Friday, 7 May 2010

International trade doesn't affect the number of jobs: 1903 version

In an earlier posting I made the point that importing the new trains for Auckland from overseas would not affect the number of jobs in New Zealand. Now I find I am more than a hundred years late in making this point!

In the latest issue of Econ Journal Watch they reprint a anti-protectionism letter to the The Times (of London), and other papers, which appeared on 15 August 1903. The letter was signed by C.F. Bastable, A.L. Bowley, Edwin Cannan, Leonard Courtney, F.Y. Edgeworth, E.C.K. Gonner, Alfred Marshall, J.S. Nicholson, L.R. Phelps, A. Pigou, C.P. Sanger, W.R. Scott, W. Smart, and Armitage Smith, and supported after the fact by S.J. Chapman and J.H. Chapman. Now that is a serious list of heavy hitting British economists at this time.

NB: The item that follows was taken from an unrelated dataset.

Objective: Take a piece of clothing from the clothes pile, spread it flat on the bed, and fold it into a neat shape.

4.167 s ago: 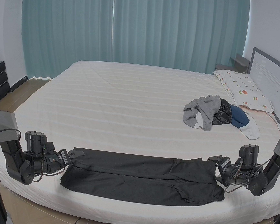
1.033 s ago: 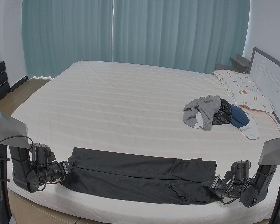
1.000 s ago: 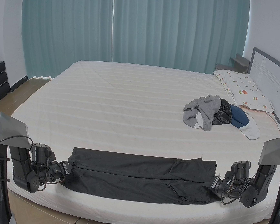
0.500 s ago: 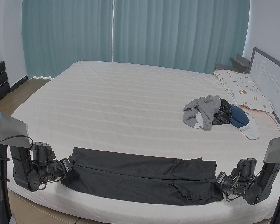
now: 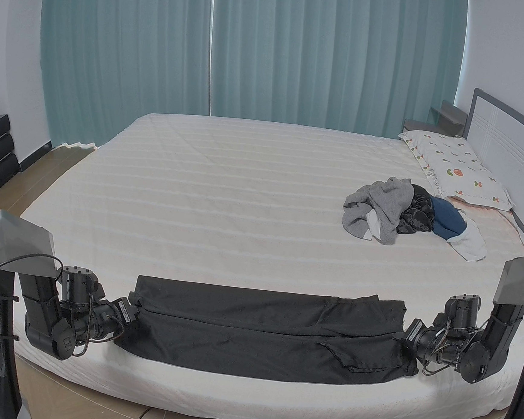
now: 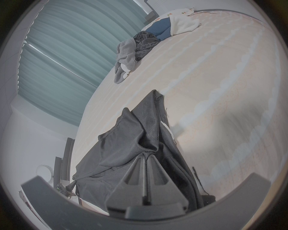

What I find interesting is the following section of the letter:
Our convictions on this subject are opposed to certain popular opinions, with respect to which we offer the following observations:-
1. It is not true that an increase of imports involves the diminished employment of workmen in the importing country. The statement is universally rejected by those who have thought about the subject, and is completely refuted by experience.
Perhaps those at The Standard need to read a little more history.